What you have to do: Find the string "stove" in the records. Copy each line that has it.

Data for this task:
%%

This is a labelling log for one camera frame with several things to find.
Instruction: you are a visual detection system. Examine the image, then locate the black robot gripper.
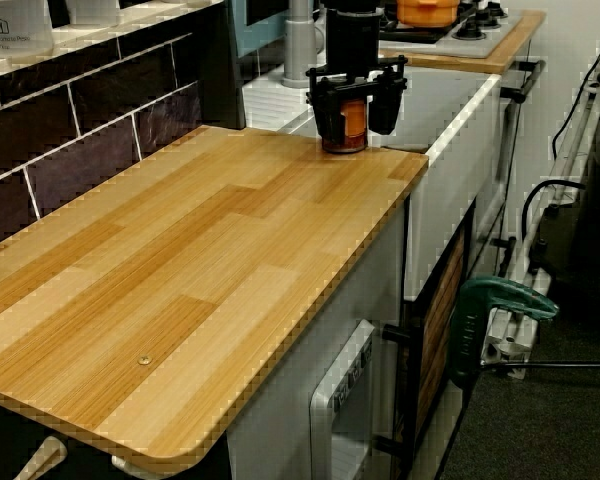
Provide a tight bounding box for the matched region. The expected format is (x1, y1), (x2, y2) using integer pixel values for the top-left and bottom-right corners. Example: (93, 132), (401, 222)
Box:
(305, 7), (410, 141)

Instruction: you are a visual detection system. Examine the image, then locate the orange beans can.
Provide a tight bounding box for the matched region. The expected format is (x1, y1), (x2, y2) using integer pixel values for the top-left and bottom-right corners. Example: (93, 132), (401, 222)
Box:
(322, 97), (369, 154)

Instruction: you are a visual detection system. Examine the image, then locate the white toy kitchen sink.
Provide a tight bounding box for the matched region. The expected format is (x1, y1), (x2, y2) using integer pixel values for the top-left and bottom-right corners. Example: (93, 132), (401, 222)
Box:
(243, 67), (504, 301)

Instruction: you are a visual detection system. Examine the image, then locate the curved kitchen faucet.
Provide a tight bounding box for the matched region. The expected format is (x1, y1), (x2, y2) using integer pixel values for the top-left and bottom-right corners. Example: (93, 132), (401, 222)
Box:
(281, 0), (327, 90)

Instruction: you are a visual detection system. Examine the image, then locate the orange toy pot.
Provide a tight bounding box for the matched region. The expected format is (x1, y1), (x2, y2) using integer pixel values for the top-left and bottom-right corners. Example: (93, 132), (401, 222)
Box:
(395, 0), (462, 28)

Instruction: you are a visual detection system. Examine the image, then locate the black stove burner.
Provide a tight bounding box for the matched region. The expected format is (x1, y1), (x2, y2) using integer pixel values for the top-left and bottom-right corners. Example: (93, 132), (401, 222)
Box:
(452, 13), (487, 42)
(474, 0), (510, 21)

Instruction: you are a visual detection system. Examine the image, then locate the black upright panel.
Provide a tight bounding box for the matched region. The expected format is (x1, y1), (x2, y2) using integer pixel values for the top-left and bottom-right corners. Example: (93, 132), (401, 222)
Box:
(199, 0), (247, 130)

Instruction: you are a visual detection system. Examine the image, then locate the grey toy stove top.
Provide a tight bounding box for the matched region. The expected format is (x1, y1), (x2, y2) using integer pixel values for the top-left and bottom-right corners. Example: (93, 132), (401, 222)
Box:
(378, 0), (525, 60)

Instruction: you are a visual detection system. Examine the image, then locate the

%%

Solution to the problem:
Instruction: you are a visual detection system. Examine the image, then locate the black stove burner.
Instruction: you are a visual detection system. Examine the image, then locate the grey toy stove top.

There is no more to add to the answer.